▶ [YOUR INSTRUCTIONS] Retype the data exactly, so that every line matches the original.
[Start of section]
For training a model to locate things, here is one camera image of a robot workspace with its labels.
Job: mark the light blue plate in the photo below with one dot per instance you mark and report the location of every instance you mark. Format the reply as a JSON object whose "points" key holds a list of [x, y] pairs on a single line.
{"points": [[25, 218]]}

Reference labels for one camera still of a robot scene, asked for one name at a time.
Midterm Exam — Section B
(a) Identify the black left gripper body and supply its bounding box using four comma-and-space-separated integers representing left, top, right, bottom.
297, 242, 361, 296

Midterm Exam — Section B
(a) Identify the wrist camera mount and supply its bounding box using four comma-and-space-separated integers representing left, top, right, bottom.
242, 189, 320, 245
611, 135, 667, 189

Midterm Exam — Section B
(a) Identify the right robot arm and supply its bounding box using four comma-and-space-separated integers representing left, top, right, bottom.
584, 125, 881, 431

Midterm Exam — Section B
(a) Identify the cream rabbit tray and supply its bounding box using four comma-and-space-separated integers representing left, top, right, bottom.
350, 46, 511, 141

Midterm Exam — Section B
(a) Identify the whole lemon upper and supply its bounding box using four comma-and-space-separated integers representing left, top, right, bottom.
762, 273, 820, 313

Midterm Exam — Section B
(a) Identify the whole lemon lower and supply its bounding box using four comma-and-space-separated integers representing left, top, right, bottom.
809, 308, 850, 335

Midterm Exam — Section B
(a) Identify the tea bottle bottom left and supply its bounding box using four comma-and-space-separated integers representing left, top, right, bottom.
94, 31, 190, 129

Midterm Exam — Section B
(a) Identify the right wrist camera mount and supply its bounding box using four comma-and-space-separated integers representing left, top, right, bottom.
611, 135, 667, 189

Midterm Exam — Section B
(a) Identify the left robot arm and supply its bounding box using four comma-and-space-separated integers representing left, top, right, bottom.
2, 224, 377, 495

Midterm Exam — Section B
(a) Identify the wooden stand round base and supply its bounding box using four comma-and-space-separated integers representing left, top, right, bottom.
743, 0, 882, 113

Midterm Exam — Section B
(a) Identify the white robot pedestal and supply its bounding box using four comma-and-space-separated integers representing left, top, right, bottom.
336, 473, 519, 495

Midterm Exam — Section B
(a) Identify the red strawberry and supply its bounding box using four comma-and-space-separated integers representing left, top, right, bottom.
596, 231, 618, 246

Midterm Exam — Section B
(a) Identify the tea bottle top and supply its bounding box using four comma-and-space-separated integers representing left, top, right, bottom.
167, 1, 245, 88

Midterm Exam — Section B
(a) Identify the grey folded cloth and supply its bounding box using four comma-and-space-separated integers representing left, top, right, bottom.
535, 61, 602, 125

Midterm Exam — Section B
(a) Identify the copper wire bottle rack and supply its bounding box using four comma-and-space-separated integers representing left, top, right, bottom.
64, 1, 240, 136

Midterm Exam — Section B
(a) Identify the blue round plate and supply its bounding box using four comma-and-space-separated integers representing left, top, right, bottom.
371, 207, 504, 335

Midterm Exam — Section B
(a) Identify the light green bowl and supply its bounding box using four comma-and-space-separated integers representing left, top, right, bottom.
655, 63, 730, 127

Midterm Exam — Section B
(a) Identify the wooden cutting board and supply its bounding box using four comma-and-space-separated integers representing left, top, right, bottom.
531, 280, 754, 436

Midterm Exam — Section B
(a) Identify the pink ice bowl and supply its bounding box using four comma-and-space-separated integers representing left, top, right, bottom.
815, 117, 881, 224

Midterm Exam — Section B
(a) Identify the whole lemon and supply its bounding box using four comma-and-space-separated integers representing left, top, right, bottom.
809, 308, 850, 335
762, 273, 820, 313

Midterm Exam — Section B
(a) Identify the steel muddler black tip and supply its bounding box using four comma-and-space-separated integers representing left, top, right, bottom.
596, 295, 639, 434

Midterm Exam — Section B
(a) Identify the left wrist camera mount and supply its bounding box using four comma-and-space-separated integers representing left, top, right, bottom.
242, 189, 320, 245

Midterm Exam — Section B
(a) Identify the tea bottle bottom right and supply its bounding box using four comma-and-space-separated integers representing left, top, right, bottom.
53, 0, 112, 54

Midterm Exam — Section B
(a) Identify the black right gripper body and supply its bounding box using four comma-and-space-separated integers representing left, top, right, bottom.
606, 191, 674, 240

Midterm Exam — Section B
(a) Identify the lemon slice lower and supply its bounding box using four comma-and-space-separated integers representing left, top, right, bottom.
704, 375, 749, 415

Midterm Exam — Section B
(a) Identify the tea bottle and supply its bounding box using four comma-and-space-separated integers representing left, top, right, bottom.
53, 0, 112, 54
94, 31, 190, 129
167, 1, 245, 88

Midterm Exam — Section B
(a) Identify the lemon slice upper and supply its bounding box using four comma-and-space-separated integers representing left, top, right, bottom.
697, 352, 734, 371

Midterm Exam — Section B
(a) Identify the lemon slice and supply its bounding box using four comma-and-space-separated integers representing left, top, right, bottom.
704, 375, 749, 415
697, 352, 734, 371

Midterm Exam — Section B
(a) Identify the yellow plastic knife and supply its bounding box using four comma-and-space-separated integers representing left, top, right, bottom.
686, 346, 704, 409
[End of section]
▶ [ANSWER AREA]
For training a model to locate things, here is one camera image of a robot workspace with its labels.
Job: mark the light blue plate in the photo below with one dot per instance you mark and report the location of every instance you mark. Format the reply as a JSON object whose "points" key holds a list of [x, y] pairs on a single line.
{"points": [[25, 218]]}

Reference labels for one camera still of a robot scene, asked for one name at a time.
Midterm Exam — Section B
(a) Identify the black left gripper body and supply its bounding box using four comma-and-space-separated integers representing left, top, right, bottom.
297, 242, 361, 296

Midterm Exam — Section B
(a) Identify the wrist camera mount and supply its bounding box using four comma-and-space-separated integers representing left, top, right, bottom.
242, 189, 320, 245
611, 135, 667, 189

Midterm Exam — Section B
(a) Identify the right robot arm and supply its bounding box using four comma-and-space-separated integers representing left, top, right, bottom.
584, 125, 881, 431

Midterm Exam — Section B
(a) Identify the cream rabbit tray and supply its bounding box using four comma-and-space-separated integers representing left, top, right, bottom.
350, 46, 511, 141

Midterm Exam — Section B
(a) Identify the whole lemon upper and supply its bounding box using four comma-and-space-separated integers representing left, top, right, bottom.
762, 273, 820, 313

Midterm Exam — Section B
(a) Identify the whole lemon lower and supply its bounding box using four comma-and-space-separated integers representing left, top, right, bottom.
809, 308, 850, 335

Midterm Exam — Section B
(a) Identify the tea bottle bottom left and supply its bounding box using four comma-and-space-separated integers representing left, top, right, bottom.
94, 31, 190, 129

Midterm Exam — Section B
(a) Identify the right wrist camera mount and supply its bounding box using four comma-and-space-separated integers representing left, top, right, bottom.
611, 135, 667, 189

Midterm Exam — Section B
(a) Identify the left robot arm and supply its bounding box using four comma-and-space-separated integers representing left, top, right, bottom.
2, 224, 377, 495

Midterm Exam — Section B
(a) Identify the wooden stand round base and supply its bounding box using four comma-and-space-separated integers representing left, top, right, bottom.
743, 0, 882, 113

Midterm Exam — Section B
(a) Identify the white robot pedestal and supply its bounding box using four comma-and-space-separated integers representing left, top, right, bottom.
336, 473, 519, 495

Midterm Exam — Section B
(a) Identify the red strawberry and supply its bounding box using four comma-and-space-separated integers representing left, top, right, bottom.
596, 231, 618, 246

Midterm Exam — Section B
(a) Identify the tea bottle top and supply its bounding box using four comma-and-space-separated integers representing left, top, right, bottom.
167, 1, 245, 88

Midterm Exam — Section B
(a) Identify the grey folded cloth and supply its bounding box using four comma-and-space-separated integers representing left, top, right, bottom.
535, 61, 602, 125

Midterm Exam — Section B
(a) Identify the copper wire bottle rack and supply its bounding box using four comma-and-space-separated integers representing left, top, right, bottom.
64, 1, 240, 136

Midterm Exam — Section B
(a) Identify the blue round plate and supply its bounding box using four comma-and-space-separated integers representing left, top, right, bottom.
371, 207, 504, 335

Midterm Exam — Section B
(a) Identify the light green bowl and supply its bounding box using four comma-and-space-separated integers representing left, top, right, bottom.
655, 63, 730, 127

Midterm Exam — Section B
(a) Identify the wooden cutting board and supply its bounding box using four comma-and-space-separated integers representing left, top, right, bottom.
531, 280, 754, 436

Midterm Exam — Section B
(a) Identify the pink ice bowl and supply its bounding box using four comma-and-space-separated integers representing left, top, right, bottom.
815, 117, 881, 224

Midterm Exam — Section B
(a) Identify the whole lemon and supply its bounding box using four comma-and-space-separated integers representing left, top, right, bottom.
809, 308, 850, 335
762, 273, 820, 313

Midterm Exam — Section B
(a) Identify the steel muddler black tip and supply its bounding box using four comma-and-space-separated integers representing left, top, right, bottom.
596, 295, 639, 434

Midterm Exam — Section B
(a) Identify the left wrist camera mount and supply its bounding box using four comma-and-space-separated integers representing left, top, right, bottom.
242, 189, 320, 245

Midterm Exam — Section B
(a) Identify the tea bottle bottom right and supply its bounding box using four comma-and-space-separated integers representing left, top, right, bottom.
53, 0, 112, 54

Midterm Exam — Section B
(a) Identify the black right gripper body and supply its bounding box using four comma-and-space-separated integers representing left, top, right, bottom.
606, 191, 674, 240

Midterm Exam — Section B
(a) Identify the lemon slice lower and supply its bounding box using four comma-and-space-separated integers representing left, top, right, bottom.
704, 375, 749, 415

Midterm Exam — Section B
(a) Identify the tea bottle and supply its bounding box using four comma-and-space-separated integers representing left, top, right, bottom.
53, 0, 112, 54
94, 31, 190, 129
167, 1, 245, 88

Midterm Exam — Section B
(a) Identify the lemon slice upper and supply its bounding box using four comma-and-space-separated integers representing left, top, right, bottom.
697, 352, 734, 371

Midterm Exam — Section B
(a) Identify the lemon slice and supply its bounding box using four comma-and-space-separated integers representing left, top, right, bottom.
704, 375, 749, 415
697, 352, 734, 371

Midterm Exam — Section B
(a) Identify the yellow plastic knife and supply its bounding box using four comma-and-space-separated integers representing left, top, right, bottom.
686, 346, 704, 409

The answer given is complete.